In [None]:
from google.colab import data_table
data_table.enable_dataframe_formatter()

In [None]:
cd '/content/drive/MyDrive/Data Analytics/30 EDA - Feature Selection'

/content/drive/MyDrive/Data Analytics/30 EDA - Feature Selection


# Missing Value Filter

Problem statement
You have been provided with a "startup" dataset. In this dataset, the information present is regarding the spending on various departments by newly founded startups and the profit they are generating.

You need to evaluate this dataset and find out which features should be removed after using the missing value ratio technique.

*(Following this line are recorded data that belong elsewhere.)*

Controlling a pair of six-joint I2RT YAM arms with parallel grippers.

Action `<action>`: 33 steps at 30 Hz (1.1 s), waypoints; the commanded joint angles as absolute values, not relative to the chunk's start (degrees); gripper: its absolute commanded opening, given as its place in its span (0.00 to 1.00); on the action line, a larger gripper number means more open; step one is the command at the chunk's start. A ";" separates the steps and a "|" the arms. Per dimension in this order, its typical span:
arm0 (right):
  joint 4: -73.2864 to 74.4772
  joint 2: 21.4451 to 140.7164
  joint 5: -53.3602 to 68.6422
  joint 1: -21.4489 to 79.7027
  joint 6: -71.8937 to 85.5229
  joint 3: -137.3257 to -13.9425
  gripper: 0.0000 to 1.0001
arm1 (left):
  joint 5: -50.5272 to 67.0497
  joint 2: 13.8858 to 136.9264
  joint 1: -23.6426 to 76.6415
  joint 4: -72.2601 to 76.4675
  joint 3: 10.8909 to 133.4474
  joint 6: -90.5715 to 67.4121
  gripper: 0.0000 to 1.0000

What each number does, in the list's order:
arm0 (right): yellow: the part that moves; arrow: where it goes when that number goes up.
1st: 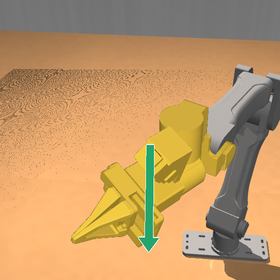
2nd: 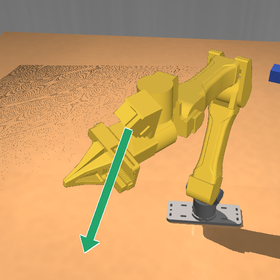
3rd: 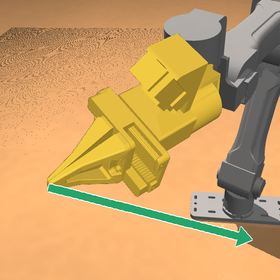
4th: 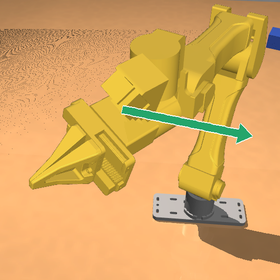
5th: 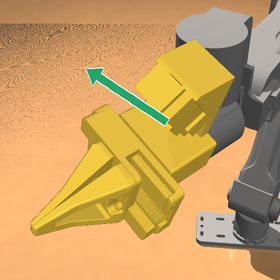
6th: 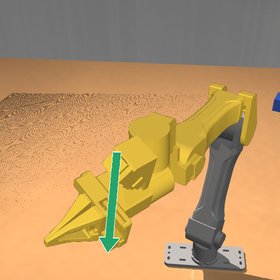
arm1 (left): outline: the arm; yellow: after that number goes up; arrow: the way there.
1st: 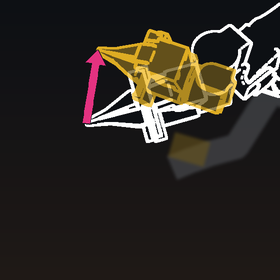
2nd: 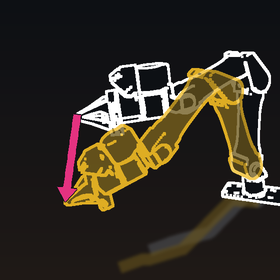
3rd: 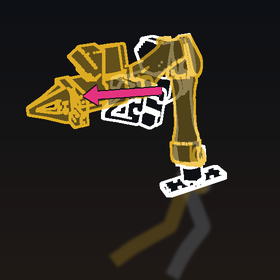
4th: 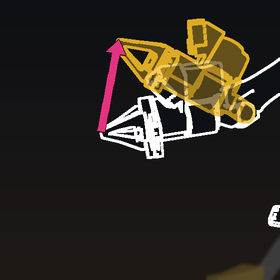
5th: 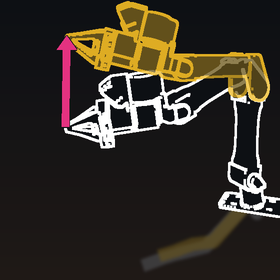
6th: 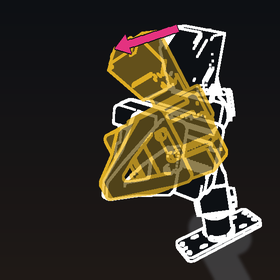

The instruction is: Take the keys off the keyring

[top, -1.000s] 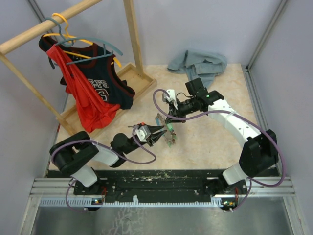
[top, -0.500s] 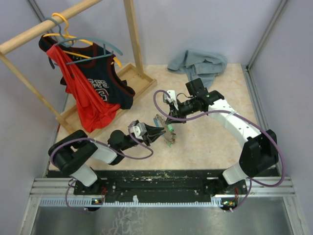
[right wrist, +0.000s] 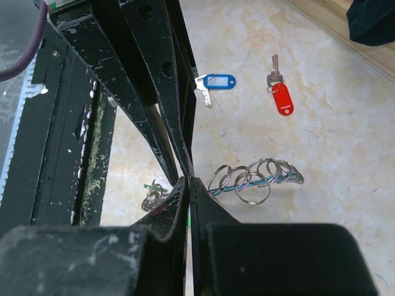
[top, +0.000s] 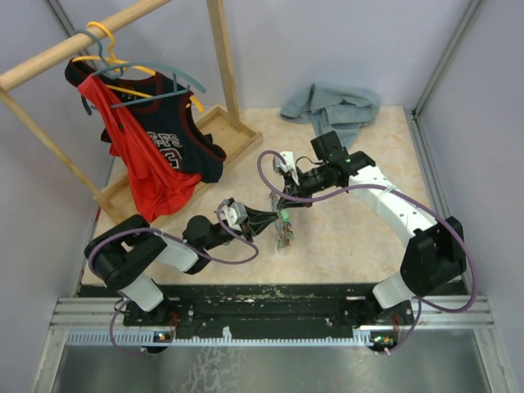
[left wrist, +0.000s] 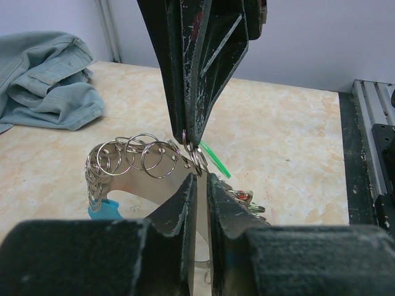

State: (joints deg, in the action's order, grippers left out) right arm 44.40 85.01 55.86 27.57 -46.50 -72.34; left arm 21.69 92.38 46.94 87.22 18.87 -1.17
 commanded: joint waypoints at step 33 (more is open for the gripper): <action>42.08 84.24 59.86 29.08 -46.98 -73.21 0.00 | 19.12 93.39 46.89 102.57 20.55 -2.31 0.12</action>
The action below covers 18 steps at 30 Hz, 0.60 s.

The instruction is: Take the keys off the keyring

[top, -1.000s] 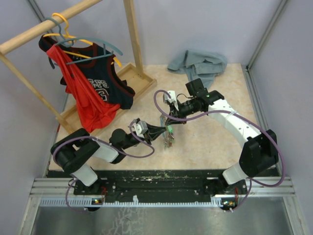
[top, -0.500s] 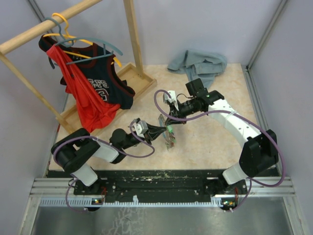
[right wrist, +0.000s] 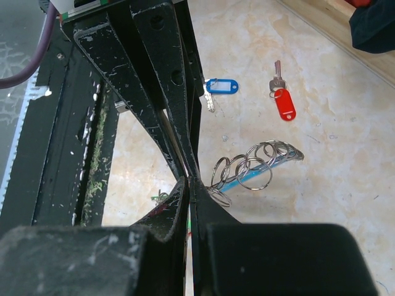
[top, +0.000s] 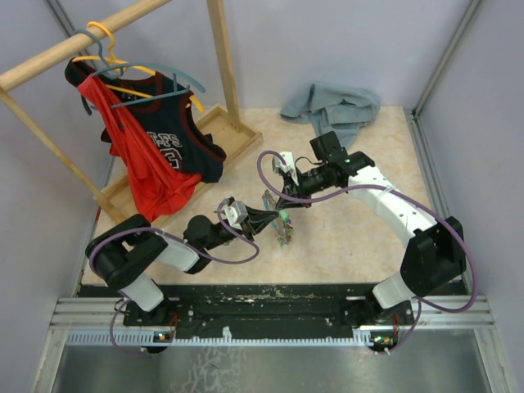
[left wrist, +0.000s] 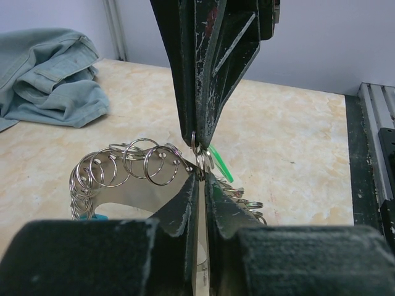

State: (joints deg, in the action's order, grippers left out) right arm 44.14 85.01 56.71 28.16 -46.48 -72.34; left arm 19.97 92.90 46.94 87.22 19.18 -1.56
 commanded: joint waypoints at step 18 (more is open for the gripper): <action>41.46 84.29 58.02 29.44 -46.20 -73.21 0.00 | 18.66 92.70 46.99 102.50 20.09 -2.21 0.00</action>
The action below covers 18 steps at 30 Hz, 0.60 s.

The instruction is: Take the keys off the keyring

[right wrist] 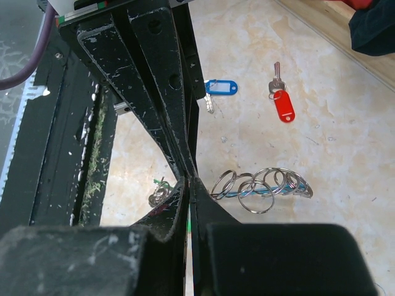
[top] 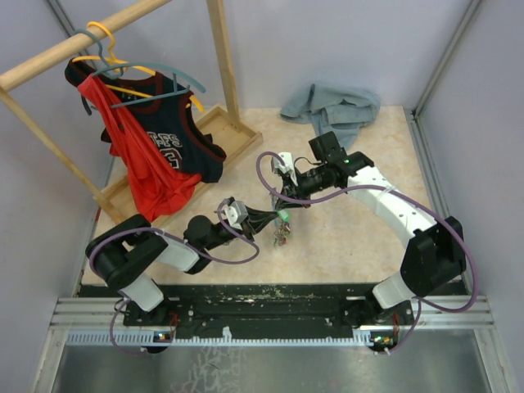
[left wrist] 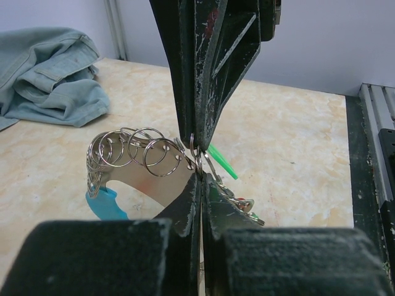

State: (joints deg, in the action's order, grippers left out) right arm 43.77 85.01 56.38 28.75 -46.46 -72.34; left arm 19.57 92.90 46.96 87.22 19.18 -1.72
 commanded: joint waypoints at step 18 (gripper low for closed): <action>38.26 83.98 49.58 34.36 -41.59 -73.41 0.00 | 0.02 85.57 51.84 86.70 23.56 1.30 0.00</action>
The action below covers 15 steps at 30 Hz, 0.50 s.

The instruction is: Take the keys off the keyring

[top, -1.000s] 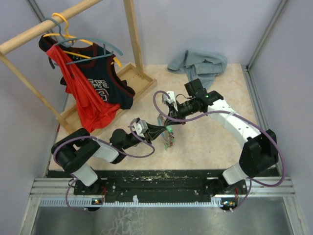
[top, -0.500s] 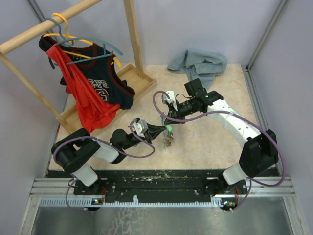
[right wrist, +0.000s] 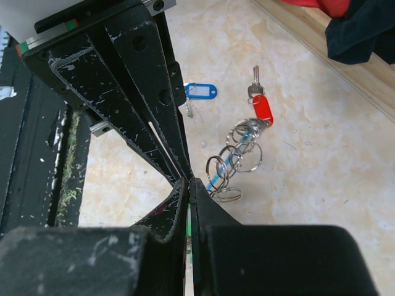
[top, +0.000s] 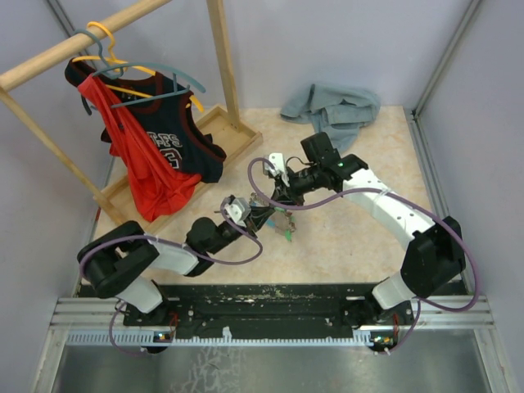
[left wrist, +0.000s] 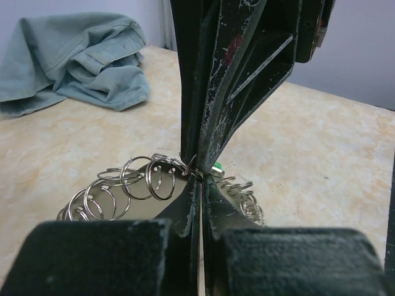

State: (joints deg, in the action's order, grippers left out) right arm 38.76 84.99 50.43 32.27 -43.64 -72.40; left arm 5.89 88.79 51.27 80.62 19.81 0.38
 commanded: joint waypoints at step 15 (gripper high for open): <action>37.44 83.76 48.87 34.72 -42.11 -72.36 0.00 | -0.66 84.69 51.79 90.30 22.07 -4.29 0.00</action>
State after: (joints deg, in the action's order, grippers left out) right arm 35.14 84.97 47.53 33.32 -42.41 -72.40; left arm -0.21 87.31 51.68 78.67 20.12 -2.02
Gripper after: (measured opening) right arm 0.005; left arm 0.005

Note: The startup dataset is provided as a part of this question.

Expeceted Output

Print the list of features that should be removed.

In [None]:
import pandas as pd

df = pd.read_csv("startup.csv")

missing = (df.isnull().sum()/len(df) * 100) > 40

print(list(missing[missing].index))

['Advertisment']


# Variance Filter

Problem statement
A new feature is proposed to add to the big mart dataset called "Item_Importance". This feature is added to find out the if there is a relationship between the weight and visibility of an item. The description of this feature is as follows:

“Item_Importance”: This feature helps in finding the importance of an item.by using a combination of “ItemWeight” and “ItemVisibility”. The formula used to create this feature is

Item_Importance = (Item_Visibility*100)/Item_Weight
Your task is to firstly create this feature and then find out if this feature should be selected or not by using the low variance filter technique.

Expected Output

Print the value of variance for Item_Importance rounded to 6 decimal places after performing standardization.

In [None]:
import pandas as pd
import numpy as np
from sklearn.preprocessing import StandardScaler

df = pd.read_csv("bigmart.csv")

df['Item_Importance'] = (df.Item_Visibility *100)/df.Item_Weight

#Standardizing
#StandardScaler takes in columnar data; hence df['Item_Importance'] has to be reshaped to columnar form
df['Item_Importance'] = StandardScaler().fit_transform(np.array(df['Item_Importance']).reshape(-1,1))

print(round(df.Item_Importance.var(), 6))

1.000142


In [None]:
numeric = df.var(numeric_only = True).index

df_scaled = df.copy()

df_scaled[numeric] = StandardScaler().fit_transform(df_scaled[numeric])

df_scaled.var(numeric_only = True)

Item_Weight                  1.000142
Item_Visibility              1.000117
Item_MRP                     1.000117
Outlet_Establishment_Year    1.000117
Item_Outlet_Sales            1.000117
Item_Importance              1.000142
dtype: float64

# Correlation Filter

Problem statement
In the startup dataset, you need to find the group of features which are highly correlated with each other. Features whose correlation is greater than 0.8 needs to be selected.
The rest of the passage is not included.